- [Prompt] Hunt through the lines below for the string "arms" and copy each one that has it.

- [Given information]
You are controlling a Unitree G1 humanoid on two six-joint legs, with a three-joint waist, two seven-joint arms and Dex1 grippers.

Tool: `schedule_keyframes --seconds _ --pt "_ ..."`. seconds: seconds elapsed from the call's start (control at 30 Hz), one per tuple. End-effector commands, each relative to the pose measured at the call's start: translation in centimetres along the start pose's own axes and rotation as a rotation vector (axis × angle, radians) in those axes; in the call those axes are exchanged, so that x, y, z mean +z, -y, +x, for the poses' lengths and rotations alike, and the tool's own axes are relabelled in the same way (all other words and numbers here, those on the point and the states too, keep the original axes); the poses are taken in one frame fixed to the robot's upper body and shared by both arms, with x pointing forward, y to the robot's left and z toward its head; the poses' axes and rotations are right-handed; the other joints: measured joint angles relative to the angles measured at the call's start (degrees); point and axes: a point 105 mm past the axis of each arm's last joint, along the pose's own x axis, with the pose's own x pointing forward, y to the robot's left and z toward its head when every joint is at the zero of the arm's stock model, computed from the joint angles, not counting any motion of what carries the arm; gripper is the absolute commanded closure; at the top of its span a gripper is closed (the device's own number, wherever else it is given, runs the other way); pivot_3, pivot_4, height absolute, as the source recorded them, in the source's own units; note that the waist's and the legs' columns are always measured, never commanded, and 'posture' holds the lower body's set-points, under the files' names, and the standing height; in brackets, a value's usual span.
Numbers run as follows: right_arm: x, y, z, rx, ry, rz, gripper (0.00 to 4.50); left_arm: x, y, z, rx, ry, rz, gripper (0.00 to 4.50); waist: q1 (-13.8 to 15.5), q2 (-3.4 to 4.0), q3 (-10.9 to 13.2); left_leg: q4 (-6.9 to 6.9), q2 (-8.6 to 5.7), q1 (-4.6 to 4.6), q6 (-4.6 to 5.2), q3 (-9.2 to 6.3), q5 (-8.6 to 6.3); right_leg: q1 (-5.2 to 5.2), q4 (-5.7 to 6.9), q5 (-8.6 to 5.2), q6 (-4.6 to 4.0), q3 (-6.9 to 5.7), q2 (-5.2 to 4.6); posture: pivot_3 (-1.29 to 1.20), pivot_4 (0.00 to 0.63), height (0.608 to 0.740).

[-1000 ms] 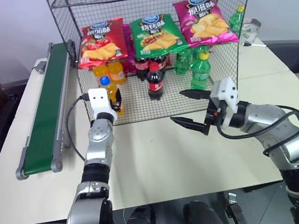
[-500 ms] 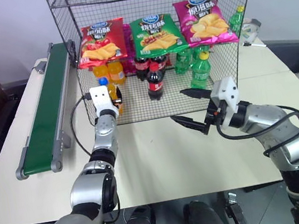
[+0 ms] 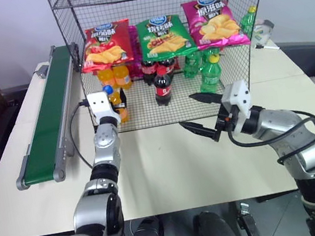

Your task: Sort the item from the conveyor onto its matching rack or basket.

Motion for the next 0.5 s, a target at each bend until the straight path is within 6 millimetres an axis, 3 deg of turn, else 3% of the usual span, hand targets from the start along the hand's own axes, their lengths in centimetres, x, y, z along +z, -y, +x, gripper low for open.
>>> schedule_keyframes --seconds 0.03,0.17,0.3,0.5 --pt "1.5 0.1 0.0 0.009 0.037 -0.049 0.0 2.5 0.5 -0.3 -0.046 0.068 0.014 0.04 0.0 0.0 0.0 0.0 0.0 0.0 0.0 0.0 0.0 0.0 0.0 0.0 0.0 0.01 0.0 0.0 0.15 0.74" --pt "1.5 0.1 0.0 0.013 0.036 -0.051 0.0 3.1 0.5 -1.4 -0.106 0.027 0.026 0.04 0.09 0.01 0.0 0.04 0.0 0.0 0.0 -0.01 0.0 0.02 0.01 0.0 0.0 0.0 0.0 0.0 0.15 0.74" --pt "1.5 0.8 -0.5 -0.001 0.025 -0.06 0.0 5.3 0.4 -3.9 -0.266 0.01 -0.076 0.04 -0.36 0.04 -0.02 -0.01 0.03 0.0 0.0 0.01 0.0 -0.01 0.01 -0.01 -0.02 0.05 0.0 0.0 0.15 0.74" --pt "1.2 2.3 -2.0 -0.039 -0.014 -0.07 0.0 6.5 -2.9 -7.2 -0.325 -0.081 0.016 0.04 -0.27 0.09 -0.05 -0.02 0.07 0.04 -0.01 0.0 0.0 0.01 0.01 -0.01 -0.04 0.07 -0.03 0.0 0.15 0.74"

- [Output for this task]
You are controlling a Unitree G1 humanoid on two six-joint legs, with a three-joint waist, two seven-joint arms and Dex1 grippers.
Tool: `schedule_keyframes --seconds _ --pt "_ ..."`. seconds: seconds elapsed from the call's start (control at 30 Hz), one per tuple. End-effector commands, each relative to the pose measured at the call's start: translation in centimetres along the start pose's own axes and rotation as a rotation vector (axis × angle, radians) in those axes; in the call those axes are exchanged, so that x, y, z mean +z, -y, +x, for the poses' lengths and rotations alike, and the tool's own axes are relabelled in the same way (all other words and numbers here, those on the point and the states too, keep the original axes); the poses are taken in one frame fixed to the robot's upper body and shared by both arms, with x pointing forward, y to the robot's left and z toward its head; the poses' axes and rotations are right-handed; the other joints: measured joint angles relative to the angles measured at the call's start (degrees); point and axes: a point 105 mm past the axis of each arm's last joint, along the pose's own x axis, with the pose's own x pointing forward, y to the robot's left and z toward its head when every joint is at the zero of the arm's stock model, computed from the joint angles, not counting any motion of what carries the arm; gripper is the absolute commanded closure; at the top of its span a gripper is closed (the device's own number, wherever else it is given, runs the other way); pivot_3, pivot_4, height absolute, as the source recorded them, in the source's own units; note that the waist's and the legs' columns are always measured, never commanded, and 'posture' holds the lower body's set-points, under the files' names, and the standing height; in brackets, a value's usual span.

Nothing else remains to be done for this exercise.